バラナシ編

サールナート
 昨夜は蚊取り線香のおかげでよく眠れた。
今日も元気に朝飯を食べホットシャワーを浴びる。
今日はサールナート(*11)に行ってみようと思った。
そして犬も歩けばリクシャーマンに当たる。
今日もまたサイクルリクシャーでGOだ。
但しこのリクシャーマンはとてもおしゃべりだった。
今までの経験上、おしゃべりなリクシャーマンほどろくな奴はいない。
こいつもそうだ。
時々後ろを振り返り
「ち●こ、ま●こ好きか?」とか
「インド人の女は好きか?」
「紹介してやるよ。若い方がいいか?12歳・13歳だ、どうよ?」
「ジキジキ(*12)って何か知ってるか?」
と、相当なジキジキマンだった。

僕はことごとく無視した。
お前はただ前見て走ってろ!!
気まずい空気が流れ男は話を変えてきた。
「お土産は買ったか?ムスリムの店に連れて行ってやるよ。」
結局はそれだ。僕は大きな声で
「NO!」と一喝した。
どうだ、参ったか。
結局あまりに取り付く島がないので彼も余計な事をするのは諦めたようだった。

サールナートにはかなりの時間がかかった。
とてものどかでいいところだった。
奥のほうには奈良公園を思わせるような鹿が沢山いて、子供が鹿用の餌を売りにきた。
今度の子供もまた違った表情を見せた。 初めは高い値段から始まったのだがいらないとはねつけるとすがる様な目でどんどん値を下げてきた。 そして最後には1Rsになってしまった。買った僕も少しかわいそうになるぐらい安い。
そのかわり僕は少しバナナを与えた。おいしいと言って喜んで食べていた。



サールナートにて。遠くに見えるのがダメーク・ストゥーパ。

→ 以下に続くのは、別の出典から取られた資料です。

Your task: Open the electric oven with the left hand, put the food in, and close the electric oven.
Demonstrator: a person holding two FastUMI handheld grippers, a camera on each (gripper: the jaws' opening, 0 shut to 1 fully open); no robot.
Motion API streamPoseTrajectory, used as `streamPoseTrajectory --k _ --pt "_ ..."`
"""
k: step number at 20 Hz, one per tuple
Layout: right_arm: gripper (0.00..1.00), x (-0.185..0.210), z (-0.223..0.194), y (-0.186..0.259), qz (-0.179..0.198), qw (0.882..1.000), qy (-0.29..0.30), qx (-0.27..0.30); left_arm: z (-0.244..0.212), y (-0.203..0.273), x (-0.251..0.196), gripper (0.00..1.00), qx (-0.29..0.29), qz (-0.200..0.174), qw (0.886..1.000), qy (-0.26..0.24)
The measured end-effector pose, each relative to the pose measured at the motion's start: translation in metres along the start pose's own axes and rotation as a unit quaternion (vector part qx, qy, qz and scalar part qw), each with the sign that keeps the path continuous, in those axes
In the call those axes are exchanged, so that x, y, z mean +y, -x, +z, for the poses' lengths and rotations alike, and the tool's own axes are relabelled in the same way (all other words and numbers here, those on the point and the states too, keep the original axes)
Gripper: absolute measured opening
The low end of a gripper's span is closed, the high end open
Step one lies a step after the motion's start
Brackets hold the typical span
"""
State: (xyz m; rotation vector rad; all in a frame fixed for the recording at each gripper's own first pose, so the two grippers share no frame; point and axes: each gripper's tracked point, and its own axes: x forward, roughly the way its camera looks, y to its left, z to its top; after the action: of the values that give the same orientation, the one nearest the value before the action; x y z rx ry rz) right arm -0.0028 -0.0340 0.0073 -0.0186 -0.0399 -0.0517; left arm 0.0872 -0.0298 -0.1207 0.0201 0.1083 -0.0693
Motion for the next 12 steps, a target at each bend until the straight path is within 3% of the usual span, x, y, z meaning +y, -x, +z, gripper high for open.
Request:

ストゥーパとはもともとブッダの遺骨が収められたもので日本の卒塔婆はこれに由来する。

サールナートから出ると目の前にオートリクシャーが止まり3人の韓国人が降りてきた
「アニョハセヨ」
僕を韓国人と思ったらしい。
3人は見るからに大学生と言う感じだった。
彼らとは行動を共にしたわけではないがこの先2度も再会することになる。

 帰り道、僕は目的地手前でリクシャーをいきなり降り、手早く料金を手渡して逃げた。
後ろから怒声が聞こえるがもう関係ない。
僕もリクシャーの扱いに慣れてきたようだ。

(*11)サールナート:ブッダが初めて説法したところ。
(*12)ジキジキ:こっちの言葉でセックスの事。